Have you heard that the fastest way to ruin an 8-year-old’s day is to ask them what they want for breakfast? That’s somewhat exaggerated, as many kids have a favorite that they can easily default to (when adults do this it’s called “the usual,” which is my most reliable strategy), but choice overwhelm is a real phenomenon — this is why, in apparently every “family” restaurant in the civilized world, the kiddie menu has fewer options. Having depression and anxiety is kind of like that, with the addition that one’s personal preferences, which “normal” people rely on to choose between nearly equivalent options, seem to be the least important consideration. Behind price, nutrition, and whether the meat is humanely grown or the vegetables are a good use of farmland (I’m exaggerating, but less than you think if you’re “normal”).

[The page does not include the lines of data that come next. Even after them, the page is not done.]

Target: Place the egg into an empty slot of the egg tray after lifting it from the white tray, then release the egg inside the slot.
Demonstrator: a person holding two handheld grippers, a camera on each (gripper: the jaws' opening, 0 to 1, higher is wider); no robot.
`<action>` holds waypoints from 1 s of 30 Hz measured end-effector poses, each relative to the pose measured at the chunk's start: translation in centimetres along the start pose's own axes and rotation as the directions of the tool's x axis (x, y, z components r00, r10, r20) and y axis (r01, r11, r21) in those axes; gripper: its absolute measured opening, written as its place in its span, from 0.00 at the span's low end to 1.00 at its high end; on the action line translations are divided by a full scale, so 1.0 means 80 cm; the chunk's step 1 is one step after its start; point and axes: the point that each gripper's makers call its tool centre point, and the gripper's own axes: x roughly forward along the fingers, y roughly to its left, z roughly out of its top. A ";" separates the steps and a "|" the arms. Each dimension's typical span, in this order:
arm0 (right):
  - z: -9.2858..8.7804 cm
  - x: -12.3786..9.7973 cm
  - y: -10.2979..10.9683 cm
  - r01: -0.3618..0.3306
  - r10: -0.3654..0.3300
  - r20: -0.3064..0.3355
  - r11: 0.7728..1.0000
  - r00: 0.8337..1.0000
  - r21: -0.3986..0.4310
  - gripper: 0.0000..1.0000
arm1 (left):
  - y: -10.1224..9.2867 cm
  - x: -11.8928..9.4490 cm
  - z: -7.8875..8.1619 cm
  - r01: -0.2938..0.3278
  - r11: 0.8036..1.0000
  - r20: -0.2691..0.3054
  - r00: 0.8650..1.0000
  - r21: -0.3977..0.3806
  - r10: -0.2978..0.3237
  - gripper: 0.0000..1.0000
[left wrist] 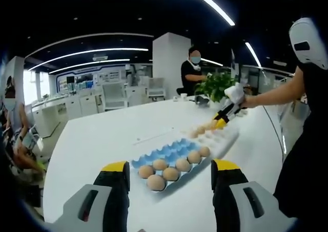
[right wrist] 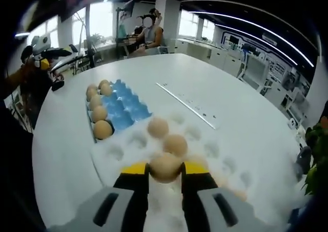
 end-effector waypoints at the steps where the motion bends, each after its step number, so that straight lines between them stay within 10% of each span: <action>1: 0.005 0.004 0.004 -0.009 0.009 0.003 1.000 1.000 -0.003 0.24 | 0.000 0.000 0.000 0.000 1.000 -0.001 1.000 0.000 0.000 0.65; 30: 0.100 0.082 0.081 -0.174 0.184 0.076 0.977 0.980 -0.126 0.24 | 0.012 -0.014 -0.004 -0.030 0.999 0.002 1.000 -0.009 0.030 0.64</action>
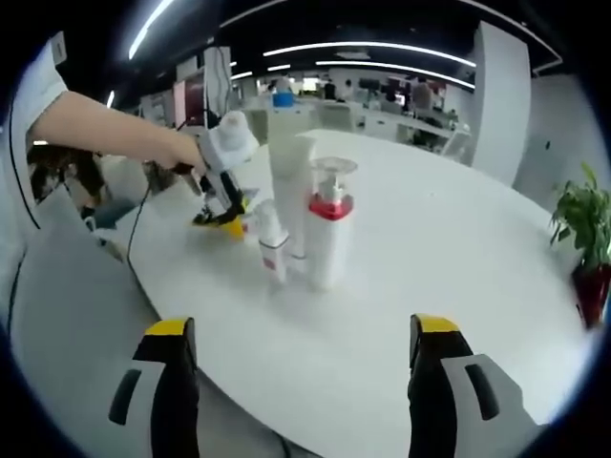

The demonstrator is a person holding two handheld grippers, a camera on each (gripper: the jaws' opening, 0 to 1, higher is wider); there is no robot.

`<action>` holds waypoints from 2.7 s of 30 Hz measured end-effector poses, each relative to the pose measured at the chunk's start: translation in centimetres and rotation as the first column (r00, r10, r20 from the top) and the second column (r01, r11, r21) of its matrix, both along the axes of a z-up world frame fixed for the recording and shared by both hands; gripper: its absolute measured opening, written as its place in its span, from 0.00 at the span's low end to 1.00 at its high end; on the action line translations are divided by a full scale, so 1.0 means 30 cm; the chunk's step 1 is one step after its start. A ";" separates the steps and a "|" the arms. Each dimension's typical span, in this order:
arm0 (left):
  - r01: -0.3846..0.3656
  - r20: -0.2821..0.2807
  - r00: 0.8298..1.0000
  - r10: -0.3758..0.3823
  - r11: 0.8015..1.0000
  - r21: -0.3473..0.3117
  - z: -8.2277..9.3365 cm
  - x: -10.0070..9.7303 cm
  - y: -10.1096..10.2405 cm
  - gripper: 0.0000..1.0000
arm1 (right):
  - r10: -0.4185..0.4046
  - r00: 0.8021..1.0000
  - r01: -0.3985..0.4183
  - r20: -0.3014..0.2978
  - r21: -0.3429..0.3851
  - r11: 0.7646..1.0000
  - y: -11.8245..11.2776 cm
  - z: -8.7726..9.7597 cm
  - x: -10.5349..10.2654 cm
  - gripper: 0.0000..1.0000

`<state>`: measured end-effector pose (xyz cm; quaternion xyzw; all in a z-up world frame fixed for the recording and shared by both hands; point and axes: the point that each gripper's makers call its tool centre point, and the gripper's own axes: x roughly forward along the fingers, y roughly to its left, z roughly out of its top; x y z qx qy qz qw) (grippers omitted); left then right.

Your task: Arrange the skincare products in the storage area until every visible bottle or jar stands upright without overlapping.

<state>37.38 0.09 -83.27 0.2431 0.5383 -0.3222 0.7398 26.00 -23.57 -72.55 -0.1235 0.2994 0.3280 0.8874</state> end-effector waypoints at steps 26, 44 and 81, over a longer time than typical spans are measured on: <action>-0.143 -0.005 0.990 0.143 0.987 -0.066 0.022 0.004 0.033 0.23 | 0.015 1.000 -0.015 -0.003 -0.012 1.000 0.006 -0.006 -0.005 0.91; -0.256 -0.033 0.966 0.256 0.936 -0.243 0.139 -0.138 -0.005 0.23 | 0.045 0.999 -0.045 -0.004 -0.014 0.999 0.023 -0.007 -0.016 0.90; -0.222 0.048 0.948 0.315 0.761 -0.609 0.463 -0.325 -0.111 0.23 | 0.107 0.994 -0.108 0.029 0.044 0.993 0.083 0.050 -0.046 0.83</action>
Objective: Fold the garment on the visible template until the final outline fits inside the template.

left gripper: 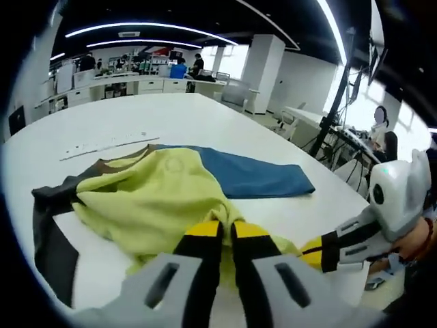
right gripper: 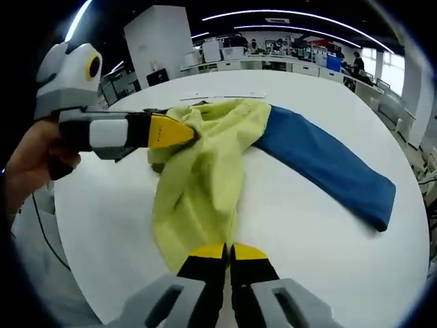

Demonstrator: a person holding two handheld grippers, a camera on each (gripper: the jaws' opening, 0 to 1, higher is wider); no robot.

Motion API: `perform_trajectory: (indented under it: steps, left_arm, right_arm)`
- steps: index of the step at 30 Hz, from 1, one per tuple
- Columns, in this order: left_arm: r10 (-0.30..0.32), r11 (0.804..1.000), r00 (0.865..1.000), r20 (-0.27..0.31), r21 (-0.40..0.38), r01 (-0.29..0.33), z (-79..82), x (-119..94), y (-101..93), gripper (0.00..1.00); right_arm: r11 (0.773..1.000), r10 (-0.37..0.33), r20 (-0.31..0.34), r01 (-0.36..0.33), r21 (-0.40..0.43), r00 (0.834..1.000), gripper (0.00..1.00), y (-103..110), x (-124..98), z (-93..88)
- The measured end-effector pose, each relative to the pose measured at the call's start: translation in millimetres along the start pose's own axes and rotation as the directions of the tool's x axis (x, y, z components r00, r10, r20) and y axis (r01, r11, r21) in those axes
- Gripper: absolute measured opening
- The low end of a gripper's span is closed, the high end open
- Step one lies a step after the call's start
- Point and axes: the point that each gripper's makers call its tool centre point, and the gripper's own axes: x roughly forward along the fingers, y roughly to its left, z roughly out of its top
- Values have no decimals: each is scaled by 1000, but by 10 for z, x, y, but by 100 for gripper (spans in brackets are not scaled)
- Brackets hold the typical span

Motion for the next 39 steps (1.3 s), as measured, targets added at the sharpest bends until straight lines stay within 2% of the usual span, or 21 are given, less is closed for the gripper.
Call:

I know it’s just a pizza but it’s also the process by which I choose a pizza, and when I’m locked up, “whatever you want” isn’t a process I can run because not only are there too many variables, I’m pretty sure the wrong ones are being emphasized. I can’t use that, it doesn’t help.
So what does help? Not to exclude other strategies, or other ways of representing sequential decision making, but in the interest of a good example that most people have head of…flow charts are awesome. They reduce big complicated decisions, processes, or classifications into a series of simpler ones with, usually, two or maybe three options that are clearly and obviously different from each other.

Ordinarily, I’m good enough at the kind of thinking represented in these charts to come up with something in the moment — finding a book on BASIC programming when I was about 10 saw to that, as, though I couldn’t quite get arrays at that age and from that book, I managed to grasp “if…then” and “goto.” If I put the effort in it either at once or over time, I can even come up with something reusable. But when I’m locked up, if I don’t already have a simplification strategy, I can’t make one up; making a strategy is even more abstract than making a decision.
Without a way to figure things out, I progressively fell apart for an hour. We ended up not getting pizza anyway because we then found out that the restaurant doesn’t deliver in this stupid crappy town that we’re going home from today, which you’d think would be a good thing because of getting me off the hook at at least into a fresh scenario that I wasn’t already locked up about. Depression and anxiety weren’t done being a bitch yet, though: stress doesn’t just let go of me like it does for “normal” people. I was tense all night, couldn’t get to sleep and then couldn’t stay asleep, and now I’m tired and still mentally scattered. My experience of an otherwise good day was wrecked.
I know it’s just a pizza, and I know now that the pizza was doomed to be purely hypothetical, but it’s also my ability to feel like I had a decent day and to be OK for the day or two afterward.